DATASET SECTION:
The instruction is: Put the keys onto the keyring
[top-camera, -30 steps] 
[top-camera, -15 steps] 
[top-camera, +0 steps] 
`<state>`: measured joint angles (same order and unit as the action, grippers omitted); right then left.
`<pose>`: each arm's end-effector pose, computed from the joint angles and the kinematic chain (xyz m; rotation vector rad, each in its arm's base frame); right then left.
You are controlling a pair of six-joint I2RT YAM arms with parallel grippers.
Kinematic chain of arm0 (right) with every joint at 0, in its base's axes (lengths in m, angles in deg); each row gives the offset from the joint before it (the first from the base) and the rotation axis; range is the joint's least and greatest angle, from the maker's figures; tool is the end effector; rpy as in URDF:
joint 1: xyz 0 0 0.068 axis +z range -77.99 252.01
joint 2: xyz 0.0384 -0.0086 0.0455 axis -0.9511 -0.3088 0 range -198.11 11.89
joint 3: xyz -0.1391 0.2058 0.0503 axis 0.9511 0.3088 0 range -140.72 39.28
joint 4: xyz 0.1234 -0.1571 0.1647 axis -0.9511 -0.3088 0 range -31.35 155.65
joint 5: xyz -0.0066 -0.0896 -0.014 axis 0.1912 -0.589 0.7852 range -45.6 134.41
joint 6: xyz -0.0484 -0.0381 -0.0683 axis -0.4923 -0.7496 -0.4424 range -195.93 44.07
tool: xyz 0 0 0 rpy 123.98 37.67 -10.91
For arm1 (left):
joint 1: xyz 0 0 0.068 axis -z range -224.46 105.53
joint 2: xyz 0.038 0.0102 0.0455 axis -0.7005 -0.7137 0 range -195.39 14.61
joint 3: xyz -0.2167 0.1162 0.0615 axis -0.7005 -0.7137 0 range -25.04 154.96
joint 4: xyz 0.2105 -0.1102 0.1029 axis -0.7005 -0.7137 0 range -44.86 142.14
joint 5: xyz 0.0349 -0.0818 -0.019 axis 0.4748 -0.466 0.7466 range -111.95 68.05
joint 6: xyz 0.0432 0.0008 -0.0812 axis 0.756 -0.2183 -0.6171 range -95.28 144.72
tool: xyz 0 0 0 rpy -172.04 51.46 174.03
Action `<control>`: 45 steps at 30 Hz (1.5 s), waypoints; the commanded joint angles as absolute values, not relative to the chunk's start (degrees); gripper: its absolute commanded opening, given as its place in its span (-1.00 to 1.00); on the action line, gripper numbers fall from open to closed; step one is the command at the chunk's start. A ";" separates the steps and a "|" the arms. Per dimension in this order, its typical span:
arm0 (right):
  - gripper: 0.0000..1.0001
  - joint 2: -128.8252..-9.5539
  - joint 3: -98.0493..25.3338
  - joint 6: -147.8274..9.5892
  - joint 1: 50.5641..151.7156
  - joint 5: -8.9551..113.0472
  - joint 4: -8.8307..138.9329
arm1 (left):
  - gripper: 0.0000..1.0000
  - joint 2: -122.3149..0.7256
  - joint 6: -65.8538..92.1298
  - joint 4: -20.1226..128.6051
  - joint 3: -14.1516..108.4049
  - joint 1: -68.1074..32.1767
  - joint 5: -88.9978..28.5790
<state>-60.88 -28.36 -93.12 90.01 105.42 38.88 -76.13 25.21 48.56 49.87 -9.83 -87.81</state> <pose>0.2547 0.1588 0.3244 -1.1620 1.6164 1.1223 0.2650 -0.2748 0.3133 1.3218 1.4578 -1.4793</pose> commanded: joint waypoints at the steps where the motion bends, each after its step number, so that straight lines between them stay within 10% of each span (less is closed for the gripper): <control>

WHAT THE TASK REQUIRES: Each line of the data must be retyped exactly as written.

ANSWER SPACE:
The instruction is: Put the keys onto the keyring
[top-camera, -30 steps] 
[top-camera, -15 steps] 
[top-camera, +0 steps] 
`<state>`: measured joint angles (same order and unit as the action, grippers omitted); right then left.
`<pose>`: each arm's end-effector pose, computed from the joint angles and the kinematic chain (xyz m; rotation vector rad, each in its arm's base frame); right then left.
You are controlling a pair of six-joint I2RT YAM arms with parallel grippers.
Kinematic chain of arm0 (right) with every joint at 0, in its base's axes (lengths in m, angles in deg); each row gives the offset from the joint before it (the first from the base) and the rotation axis; range is the joint's least and greatest angle, from the maker's figures; tool is the end effector; rpy as in URDF:
joint 1: xyz 0 0 0.068 axis +z range -77.99 252.01
joint 2: xyz 0.0384 -0.0086 0.0455 axis -0.9511 -0.3088 0 range -198.11 11.89
joint 3: xyz -0.1391 0.2058 0.0503 axis 0.9511 0.3088 0 range -140.72 39.28
joint 4: xyz 0.1234 -0.1571 0.1647 axis -0.9511 -0.3088 0 range -31.35 155.65
joint 5: xyz -0.0066 -0.0896 -0.014 axis 0.1912 -0.589 0.7852 range -45.6 134.41
joint 6: xyz -0.0484 -0.0381 -0.0683 axis -0.4923 -0.7496 -0.4424 range -195.93 44.07
tool: xyz 0 0 0 rpy 123.98 37.67 -10.91
For arm1 (left):
joint 1: xyz 0 0 0.068 axis -z range -224.46 105.53
joint 2: xyz 0.038 0.0102 0.0455 axis -0.7005 -0.7137 0 range -195.39 14.61
joint 3: xyz -0.2167 0.1162 0.0615 axis -0.7005 -0.7137 0 range -25.04 154.96
joint 4: xyz 0.2105 -0.1102 0.1029 axis -0.7005 -0.7137 0 range -44.86 142.14
joint 5: xyz 0.0349 -0.0818 -0.019 axis 0.4748 -0.466 0.7466 range -111.95 68.05
joint 6: xyz 0.0432 0.0008 -0.0812 axis 0.756 -0.2183 -0.6171 range -95.28 144.72
tool: xyz 0 0 0 rpy -172.04 51.46 174.03
Action `<control>`: 45 steps at 30 Hz (1.5 s), waypoints; the commanded joint angles as absolute values, not relative to the chunk's start (degrees); gripper: its absolute commanded opening, given as its place in its span (-1.00 to 1.00); on the action line, gripper numbers fall from open to closed; step one is the command at the chunk's start. A ";" separates the steps and a "|" the arms. Per dimension in this order, its typical span:
arm0 (right):
  - gripper: 0.0000..1.0001
  - joint 2: -128.8252..-9.5539
  - joint 3: -98.0493..25.3338
  - joint 6: -147.8274..9.5892
  - joint 1: 50.5641..151.7156
  - joint 5: -8.9551..113.0472
  - joint 4: -8.8307..138.9329
arm1 (left):
  - gripper: 0.0000..1.0000
  - joint 2: -122.3149..0.7256
  - joint 6: -65.8538..92.1298
  - joint 4: -20.1226..128.6051
  - joint 3: -14.1516..108.4049
  - joint 1: -68.1074..32.1767
  - joint 5: -88.9978..28.5790
<state>-60.88 -28.36 -93.12 90.01 105.42 38.88 -76.13 25.21 48.56 49.87 -9.83 -87.81</state> <pose>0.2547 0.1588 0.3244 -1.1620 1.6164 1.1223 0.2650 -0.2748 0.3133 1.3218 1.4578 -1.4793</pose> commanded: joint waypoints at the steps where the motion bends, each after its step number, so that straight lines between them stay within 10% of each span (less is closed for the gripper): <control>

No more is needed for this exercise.